> [WHAT YOU HAVE TO DO]:
Write out the data below in full, please. Keep every character as given.

> [MATERIAL PROVIDED]:
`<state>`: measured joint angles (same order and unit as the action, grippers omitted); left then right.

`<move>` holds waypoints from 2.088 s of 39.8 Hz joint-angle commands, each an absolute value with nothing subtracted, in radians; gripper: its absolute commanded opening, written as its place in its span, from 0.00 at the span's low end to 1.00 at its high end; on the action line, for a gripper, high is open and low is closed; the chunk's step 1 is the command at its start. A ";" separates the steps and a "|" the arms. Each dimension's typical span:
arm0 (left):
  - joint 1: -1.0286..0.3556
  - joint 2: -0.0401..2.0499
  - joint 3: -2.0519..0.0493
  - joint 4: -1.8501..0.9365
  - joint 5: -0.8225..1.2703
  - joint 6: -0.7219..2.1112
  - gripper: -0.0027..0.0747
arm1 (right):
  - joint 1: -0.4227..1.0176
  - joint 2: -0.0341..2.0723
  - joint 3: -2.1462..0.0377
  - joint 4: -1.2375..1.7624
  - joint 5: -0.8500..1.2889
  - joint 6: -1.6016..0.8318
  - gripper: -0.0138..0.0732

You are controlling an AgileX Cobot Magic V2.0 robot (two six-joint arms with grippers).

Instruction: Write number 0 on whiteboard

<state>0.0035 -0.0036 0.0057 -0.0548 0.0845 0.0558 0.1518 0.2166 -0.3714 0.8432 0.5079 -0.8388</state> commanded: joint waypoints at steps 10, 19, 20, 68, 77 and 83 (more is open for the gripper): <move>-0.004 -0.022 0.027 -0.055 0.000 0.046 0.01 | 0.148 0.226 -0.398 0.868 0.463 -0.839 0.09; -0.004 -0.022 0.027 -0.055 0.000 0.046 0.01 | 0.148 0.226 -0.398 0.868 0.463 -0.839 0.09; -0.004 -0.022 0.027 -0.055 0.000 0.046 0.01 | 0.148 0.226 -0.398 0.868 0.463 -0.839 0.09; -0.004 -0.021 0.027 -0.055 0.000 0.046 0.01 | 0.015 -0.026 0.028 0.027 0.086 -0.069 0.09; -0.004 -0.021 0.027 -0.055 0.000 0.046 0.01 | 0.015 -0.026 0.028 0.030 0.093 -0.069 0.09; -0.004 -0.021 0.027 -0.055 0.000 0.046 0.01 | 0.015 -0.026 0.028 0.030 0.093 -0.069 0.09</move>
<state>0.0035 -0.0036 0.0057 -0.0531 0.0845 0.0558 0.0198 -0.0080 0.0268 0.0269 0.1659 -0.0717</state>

> [ANSWER SECTION]:
`<state>`: measured joint angles (same order and unit as the action, grippers omitted); left then right.

`<move>` holds waypoints from 2.088 s of 39.8 Hz joint-angle commands, each an absolute value with nothing subtracted, in radians; gripper: its absolute commanded opening, written as its place in its span, from 0.00 at the span's low end to 1.00 at its high end; on the action line, for a gripper, high is open and low is closed; the chunk's step 1 is the command at its start. A ";" separates the steps and a "|" the arms. Each dimension's typical span:
arm0 (left):
  - joint 1: -1.0286..0.3556
  - joint 2: -0.0401..2.0499
  - joint 3: -2.0519..0.0493
  - joint 4: -1.8501..0.9365
  - joint 5: -0.8225..1.2703
  - joint 6: -0.7219..2.1112
  - gripper: -0.0027..0.0747
arm1 (right):
  - joint 1: -0.4227..1.0176
  - joint 2: -0.0341..2.0723
  - joint 3: -2.1462..0.0377
  - joint 4: -1.2375..1.7624
  - joint 5: -0.8500..1.2889
  - joint 6: -1.6016..0.8318
  - gripper: -0.0138..0.0732

You are controlling an AgileX Cobot Magic V2.0 robot (two six-joint arms with grippers).

Instruction: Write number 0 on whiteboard

<state>0.0035 -0.0036 0.0057 -0.0548 0.0845 0.0558 0.1518 0.2166 -0.3714 0.8432 0.5079 -0.8388</state> commanded: joint waypoints at steps 10, 19, 20, 68, 77 and 83 (more is open for the gripper): <move>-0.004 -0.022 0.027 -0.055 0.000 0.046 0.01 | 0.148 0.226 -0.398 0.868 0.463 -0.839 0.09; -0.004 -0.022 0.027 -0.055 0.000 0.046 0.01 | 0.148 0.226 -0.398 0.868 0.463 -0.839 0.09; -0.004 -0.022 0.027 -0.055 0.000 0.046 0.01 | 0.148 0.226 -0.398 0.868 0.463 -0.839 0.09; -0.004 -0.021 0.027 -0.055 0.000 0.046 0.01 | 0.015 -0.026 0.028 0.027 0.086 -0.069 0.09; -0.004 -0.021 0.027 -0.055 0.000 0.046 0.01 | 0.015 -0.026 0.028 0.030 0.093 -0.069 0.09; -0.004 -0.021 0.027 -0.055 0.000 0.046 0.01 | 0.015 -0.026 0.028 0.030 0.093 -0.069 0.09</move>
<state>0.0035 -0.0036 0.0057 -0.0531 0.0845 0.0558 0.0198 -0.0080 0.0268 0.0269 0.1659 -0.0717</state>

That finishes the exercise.